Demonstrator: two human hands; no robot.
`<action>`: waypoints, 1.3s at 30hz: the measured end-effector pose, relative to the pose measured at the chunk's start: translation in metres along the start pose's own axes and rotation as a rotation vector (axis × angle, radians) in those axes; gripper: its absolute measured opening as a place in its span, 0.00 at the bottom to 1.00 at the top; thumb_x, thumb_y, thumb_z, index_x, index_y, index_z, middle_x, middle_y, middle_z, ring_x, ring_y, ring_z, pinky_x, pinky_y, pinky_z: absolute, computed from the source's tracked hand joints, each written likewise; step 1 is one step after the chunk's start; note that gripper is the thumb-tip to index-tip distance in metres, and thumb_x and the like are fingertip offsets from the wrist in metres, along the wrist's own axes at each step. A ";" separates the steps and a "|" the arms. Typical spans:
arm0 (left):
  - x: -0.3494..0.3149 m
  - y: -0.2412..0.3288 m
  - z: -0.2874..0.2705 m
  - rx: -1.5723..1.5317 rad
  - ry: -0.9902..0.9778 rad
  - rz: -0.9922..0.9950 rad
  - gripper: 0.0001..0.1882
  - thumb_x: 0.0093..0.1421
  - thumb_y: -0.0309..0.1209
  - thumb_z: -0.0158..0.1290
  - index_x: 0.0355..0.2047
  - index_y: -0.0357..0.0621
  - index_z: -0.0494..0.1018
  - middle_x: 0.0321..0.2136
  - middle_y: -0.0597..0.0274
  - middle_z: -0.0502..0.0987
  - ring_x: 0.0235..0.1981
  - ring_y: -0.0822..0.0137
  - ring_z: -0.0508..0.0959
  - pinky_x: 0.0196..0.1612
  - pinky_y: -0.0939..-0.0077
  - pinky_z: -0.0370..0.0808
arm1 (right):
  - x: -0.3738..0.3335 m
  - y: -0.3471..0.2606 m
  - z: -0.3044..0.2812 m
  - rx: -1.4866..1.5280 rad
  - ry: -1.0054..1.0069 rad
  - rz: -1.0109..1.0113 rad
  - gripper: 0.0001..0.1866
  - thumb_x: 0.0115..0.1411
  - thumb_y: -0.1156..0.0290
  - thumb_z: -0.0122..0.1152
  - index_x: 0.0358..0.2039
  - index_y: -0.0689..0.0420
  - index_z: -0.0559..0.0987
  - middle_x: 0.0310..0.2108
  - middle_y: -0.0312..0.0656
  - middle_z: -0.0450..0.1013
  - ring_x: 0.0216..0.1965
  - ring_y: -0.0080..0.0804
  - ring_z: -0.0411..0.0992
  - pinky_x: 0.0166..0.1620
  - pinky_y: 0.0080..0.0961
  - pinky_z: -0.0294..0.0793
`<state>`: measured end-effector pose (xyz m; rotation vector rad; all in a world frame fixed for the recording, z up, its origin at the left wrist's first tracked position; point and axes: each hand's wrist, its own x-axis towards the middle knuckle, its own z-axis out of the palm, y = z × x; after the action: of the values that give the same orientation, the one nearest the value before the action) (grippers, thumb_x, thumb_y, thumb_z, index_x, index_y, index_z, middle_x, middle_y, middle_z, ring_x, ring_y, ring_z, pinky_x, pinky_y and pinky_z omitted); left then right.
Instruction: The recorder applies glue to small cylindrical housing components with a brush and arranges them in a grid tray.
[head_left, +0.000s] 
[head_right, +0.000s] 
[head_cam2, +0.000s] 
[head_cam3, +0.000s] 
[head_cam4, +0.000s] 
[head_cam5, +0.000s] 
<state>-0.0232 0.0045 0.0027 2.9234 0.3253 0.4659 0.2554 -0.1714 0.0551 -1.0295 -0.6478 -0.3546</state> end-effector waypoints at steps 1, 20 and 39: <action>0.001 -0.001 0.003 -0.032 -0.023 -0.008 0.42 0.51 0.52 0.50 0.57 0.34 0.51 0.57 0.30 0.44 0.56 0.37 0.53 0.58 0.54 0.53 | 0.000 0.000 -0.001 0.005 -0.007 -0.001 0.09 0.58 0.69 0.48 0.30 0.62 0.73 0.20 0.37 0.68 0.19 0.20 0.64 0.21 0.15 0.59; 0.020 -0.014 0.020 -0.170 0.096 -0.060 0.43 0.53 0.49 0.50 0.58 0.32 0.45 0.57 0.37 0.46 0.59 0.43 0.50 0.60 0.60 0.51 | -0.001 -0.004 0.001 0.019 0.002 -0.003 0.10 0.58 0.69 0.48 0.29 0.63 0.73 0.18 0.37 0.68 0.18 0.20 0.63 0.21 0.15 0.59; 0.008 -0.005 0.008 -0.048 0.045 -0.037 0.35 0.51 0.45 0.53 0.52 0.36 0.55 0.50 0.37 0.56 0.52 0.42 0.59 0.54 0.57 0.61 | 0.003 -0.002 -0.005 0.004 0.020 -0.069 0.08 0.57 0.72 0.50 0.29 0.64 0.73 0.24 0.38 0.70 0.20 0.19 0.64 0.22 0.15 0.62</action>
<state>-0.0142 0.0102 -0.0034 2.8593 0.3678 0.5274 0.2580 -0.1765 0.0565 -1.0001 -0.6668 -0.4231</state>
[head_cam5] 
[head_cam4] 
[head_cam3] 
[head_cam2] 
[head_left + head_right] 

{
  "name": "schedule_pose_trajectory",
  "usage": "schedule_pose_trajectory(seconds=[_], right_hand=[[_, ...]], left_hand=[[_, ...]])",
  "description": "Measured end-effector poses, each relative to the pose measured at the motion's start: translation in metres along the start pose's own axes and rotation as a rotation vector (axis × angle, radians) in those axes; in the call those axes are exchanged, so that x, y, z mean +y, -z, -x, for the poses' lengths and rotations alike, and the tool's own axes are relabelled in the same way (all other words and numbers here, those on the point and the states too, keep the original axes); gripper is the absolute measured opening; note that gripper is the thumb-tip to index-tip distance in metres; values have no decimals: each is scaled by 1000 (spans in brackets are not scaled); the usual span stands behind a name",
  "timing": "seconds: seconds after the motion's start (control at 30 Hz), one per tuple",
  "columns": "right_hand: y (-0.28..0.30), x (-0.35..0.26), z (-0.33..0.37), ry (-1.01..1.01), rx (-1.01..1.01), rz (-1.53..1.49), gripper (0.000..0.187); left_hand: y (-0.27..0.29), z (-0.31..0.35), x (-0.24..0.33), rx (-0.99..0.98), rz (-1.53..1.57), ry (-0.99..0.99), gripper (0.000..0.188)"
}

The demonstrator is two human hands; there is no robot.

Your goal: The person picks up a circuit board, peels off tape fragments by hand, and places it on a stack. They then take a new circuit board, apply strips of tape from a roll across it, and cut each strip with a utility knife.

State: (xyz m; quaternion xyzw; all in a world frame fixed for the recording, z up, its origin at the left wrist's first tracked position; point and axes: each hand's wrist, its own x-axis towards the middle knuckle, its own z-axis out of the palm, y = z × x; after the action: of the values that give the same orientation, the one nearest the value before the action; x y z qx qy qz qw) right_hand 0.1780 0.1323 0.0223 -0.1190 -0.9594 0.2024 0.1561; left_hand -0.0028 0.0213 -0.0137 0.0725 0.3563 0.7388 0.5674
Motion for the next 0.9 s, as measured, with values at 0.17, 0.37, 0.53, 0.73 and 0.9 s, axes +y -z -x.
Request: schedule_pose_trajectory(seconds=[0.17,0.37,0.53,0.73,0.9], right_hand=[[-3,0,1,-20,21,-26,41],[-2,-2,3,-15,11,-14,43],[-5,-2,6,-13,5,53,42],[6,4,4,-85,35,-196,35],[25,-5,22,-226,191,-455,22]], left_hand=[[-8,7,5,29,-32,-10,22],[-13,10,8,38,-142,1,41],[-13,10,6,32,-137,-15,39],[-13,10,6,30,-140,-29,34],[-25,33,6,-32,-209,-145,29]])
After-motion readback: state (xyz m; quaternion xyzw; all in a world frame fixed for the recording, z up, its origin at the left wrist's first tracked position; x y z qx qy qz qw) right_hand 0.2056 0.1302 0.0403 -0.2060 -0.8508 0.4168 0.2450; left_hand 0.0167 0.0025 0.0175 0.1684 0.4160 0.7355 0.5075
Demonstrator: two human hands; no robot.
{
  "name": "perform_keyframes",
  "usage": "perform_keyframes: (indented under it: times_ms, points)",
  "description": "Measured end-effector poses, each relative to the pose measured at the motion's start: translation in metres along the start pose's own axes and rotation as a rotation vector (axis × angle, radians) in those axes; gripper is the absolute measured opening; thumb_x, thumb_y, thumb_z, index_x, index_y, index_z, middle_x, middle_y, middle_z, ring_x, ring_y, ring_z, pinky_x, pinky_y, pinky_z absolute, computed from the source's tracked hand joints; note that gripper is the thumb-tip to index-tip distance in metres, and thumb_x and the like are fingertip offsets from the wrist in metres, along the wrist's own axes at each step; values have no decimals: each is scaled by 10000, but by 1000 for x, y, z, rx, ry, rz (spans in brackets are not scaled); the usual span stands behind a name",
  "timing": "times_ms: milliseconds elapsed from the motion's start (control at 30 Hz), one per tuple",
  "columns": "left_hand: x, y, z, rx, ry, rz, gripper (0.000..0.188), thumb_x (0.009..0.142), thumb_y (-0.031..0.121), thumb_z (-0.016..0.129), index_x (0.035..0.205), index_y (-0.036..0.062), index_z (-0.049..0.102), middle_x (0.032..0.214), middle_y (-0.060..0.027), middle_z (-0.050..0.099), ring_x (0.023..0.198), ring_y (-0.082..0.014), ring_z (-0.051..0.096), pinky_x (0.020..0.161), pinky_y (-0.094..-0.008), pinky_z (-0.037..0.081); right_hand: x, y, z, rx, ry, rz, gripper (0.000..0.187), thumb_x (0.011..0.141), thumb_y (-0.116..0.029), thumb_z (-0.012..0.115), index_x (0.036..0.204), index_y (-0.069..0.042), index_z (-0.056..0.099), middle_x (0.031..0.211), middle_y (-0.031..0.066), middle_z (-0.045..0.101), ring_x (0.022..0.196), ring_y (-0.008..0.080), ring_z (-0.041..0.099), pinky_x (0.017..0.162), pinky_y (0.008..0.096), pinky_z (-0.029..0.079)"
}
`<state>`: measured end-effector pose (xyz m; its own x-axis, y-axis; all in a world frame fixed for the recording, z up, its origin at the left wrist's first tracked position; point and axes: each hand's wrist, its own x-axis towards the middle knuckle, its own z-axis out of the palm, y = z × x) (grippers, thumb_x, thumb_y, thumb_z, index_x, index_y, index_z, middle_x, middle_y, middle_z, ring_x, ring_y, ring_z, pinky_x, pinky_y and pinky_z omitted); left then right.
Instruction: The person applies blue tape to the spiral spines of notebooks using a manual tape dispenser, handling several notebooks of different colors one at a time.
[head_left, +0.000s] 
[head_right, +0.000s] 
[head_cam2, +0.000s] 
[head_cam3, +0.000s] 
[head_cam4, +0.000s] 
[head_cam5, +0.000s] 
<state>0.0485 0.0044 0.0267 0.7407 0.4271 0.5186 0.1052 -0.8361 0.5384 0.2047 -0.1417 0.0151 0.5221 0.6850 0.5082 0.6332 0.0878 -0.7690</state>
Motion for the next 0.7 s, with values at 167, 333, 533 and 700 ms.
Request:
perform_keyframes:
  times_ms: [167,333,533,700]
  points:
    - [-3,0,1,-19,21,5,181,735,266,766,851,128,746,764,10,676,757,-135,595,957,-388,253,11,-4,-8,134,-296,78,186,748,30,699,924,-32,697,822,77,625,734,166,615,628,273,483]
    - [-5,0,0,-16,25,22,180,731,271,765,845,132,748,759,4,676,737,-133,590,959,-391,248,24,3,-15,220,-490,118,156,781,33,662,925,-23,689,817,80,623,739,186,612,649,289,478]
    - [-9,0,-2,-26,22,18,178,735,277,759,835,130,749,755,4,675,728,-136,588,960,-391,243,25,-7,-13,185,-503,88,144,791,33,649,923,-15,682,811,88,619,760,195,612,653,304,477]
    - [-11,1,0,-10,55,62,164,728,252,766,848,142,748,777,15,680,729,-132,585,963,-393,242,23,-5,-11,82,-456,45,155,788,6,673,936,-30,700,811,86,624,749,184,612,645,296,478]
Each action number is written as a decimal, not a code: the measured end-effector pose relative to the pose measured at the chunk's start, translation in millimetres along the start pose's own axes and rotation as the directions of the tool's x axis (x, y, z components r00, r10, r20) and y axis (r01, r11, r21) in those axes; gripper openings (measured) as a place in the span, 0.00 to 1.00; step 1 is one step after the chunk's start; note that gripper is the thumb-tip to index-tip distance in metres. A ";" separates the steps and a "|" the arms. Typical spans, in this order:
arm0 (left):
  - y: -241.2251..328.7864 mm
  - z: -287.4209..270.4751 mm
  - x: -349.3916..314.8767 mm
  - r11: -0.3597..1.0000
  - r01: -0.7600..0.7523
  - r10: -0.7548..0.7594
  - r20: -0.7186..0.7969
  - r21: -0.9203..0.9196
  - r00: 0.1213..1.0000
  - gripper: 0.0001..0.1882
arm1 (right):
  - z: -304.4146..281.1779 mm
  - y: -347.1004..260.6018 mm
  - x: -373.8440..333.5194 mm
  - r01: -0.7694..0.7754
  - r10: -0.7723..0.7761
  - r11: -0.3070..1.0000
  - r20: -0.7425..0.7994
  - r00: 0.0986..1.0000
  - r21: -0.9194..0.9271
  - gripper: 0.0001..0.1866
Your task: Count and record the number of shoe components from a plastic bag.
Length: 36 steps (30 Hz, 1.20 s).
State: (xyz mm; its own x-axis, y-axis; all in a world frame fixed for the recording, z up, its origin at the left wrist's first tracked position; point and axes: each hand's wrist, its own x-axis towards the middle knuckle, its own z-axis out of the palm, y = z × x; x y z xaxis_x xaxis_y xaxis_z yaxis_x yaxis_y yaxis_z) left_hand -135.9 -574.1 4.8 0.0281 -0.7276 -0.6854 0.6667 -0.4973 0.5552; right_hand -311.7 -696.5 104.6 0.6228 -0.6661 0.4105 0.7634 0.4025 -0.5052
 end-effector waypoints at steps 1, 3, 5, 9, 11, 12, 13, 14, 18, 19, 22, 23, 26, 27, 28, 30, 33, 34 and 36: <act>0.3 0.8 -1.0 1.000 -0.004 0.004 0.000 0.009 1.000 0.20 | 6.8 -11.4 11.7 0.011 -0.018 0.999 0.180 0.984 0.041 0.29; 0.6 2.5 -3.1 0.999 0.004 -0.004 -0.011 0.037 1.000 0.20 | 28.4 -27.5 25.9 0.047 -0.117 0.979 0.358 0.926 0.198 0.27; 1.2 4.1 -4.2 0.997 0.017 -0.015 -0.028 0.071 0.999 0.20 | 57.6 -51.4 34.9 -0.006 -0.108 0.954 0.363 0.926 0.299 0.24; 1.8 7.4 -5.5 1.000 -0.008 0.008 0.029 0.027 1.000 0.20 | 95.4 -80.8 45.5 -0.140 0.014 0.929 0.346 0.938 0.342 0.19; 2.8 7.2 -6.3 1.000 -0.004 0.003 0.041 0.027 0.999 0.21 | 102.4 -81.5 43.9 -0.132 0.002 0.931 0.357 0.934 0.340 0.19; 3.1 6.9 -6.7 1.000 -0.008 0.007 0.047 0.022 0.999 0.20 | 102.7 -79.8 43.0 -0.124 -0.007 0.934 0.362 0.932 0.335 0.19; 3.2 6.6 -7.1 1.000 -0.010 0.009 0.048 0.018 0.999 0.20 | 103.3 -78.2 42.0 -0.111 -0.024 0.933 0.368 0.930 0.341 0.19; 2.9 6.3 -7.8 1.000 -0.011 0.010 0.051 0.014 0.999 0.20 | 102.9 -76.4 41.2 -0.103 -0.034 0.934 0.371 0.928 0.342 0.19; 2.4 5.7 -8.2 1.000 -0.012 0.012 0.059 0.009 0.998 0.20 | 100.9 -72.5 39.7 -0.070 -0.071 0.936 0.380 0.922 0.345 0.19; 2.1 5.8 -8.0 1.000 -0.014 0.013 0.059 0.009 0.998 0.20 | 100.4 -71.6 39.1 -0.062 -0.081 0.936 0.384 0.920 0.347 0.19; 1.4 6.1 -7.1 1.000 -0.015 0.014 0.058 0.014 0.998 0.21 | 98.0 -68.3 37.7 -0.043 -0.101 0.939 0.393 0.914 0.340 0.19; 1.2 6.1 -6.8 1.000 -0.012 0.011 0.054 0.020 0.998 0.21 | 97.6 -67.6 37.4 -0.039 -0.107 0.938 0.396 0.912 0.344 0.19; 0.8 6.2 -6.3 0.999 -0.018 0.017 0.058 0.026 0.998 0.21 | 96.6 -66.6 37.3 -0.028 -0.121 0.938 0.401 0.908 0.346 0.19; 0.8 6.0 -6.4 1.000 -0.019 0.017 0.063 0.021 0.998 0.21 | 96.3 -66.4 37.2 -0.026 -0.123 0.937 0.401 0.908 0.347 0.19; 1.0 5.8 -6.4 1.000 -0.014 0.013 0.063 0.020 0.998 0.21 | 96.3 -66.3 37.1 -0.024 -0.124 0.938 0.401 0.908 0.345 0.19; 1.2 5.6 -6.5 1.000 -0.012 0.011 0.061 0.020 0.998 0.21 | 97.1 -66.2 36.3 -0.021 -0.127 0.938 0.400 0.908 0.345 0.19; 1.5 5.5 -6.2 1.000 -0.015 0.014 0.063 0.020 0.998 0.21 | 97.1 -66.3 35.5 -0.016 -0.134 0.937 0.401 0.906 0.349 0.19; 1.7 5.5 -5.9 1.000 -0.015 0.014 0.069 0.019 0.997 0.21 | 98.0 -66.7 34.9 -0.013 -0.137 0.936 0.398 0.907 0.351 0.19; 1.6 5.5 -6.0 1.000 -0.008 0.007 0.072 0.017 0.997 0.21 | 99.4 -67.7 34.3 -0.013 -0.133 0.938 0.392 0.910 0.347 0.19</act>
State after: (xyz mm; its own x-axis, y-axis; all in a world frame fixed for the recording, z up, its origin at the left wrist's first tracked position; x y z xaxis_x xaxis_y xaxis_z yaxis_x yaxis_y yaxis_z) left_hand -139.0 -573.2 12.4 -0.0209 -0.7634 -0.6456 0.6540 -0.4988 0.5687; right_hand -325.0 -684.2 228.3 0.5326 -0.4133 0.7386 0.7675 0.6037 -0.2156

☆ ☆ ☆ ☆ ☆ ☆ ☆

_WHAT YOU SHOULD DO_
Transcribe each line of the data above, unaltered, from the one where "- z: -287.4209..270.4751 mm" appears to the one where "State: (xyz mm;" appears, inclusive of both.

_RESPONSE FOR THIS EXERCISE_
  - z: -287.4209..270.4751 mm
  - x: -349.3916..314.8767 mm
  - r11: -0.3597..1.0000
  - r01: -0.7600..0.7523
  - r10: -0.7548..0.7594
  - r20: -0.7186..0.7969
  - r21: -0.9203..0.9196
  - r00: 0.1213..1.0000
  - gripper: 0.0001..0.1882
arm1 (right):
  - z: -304.4146..281.1779 mm
  - y: -347.1004..260.6018 mm
  - x: -373.8440..333.5194 mm
  - r01: -0.7694..0.7754
  - r10: -0.7723..0.7761
  - r11: -0.3070..1.0000
  - r20: -0.7425..0.7994
  - r00: 0.0986..1.0000
  - r21: -0.9194..0.9271
  - gripper: 0.0001..0.1866
Your task: Count and record the number of shoe components from a plastic bag.
Length: 36 steps (30 Hz, 1.20 s).
State: (xyz mm; its own x-axis, y-axis; all in a world frame fixed for the recording, z up, its origin at the left wrist's first tracked position; point and axes: each hand's wrist, its own x-axis towards the middle knuckle, its own z-axis out of the palm, y = z × x; x y z xaxis_x xaxis_y xaxis_z yaxis_x yaxis_y yaxis_z) left_hand -135.9 -574.1 4.8 0.0281 -0.7276 -0.6854 0.6667 -0.4973 0.5552; right_hand -311.7 -696.5 104.6 0.6228 -0.6661 0.4105 0.7634 0.4025 -0.5052

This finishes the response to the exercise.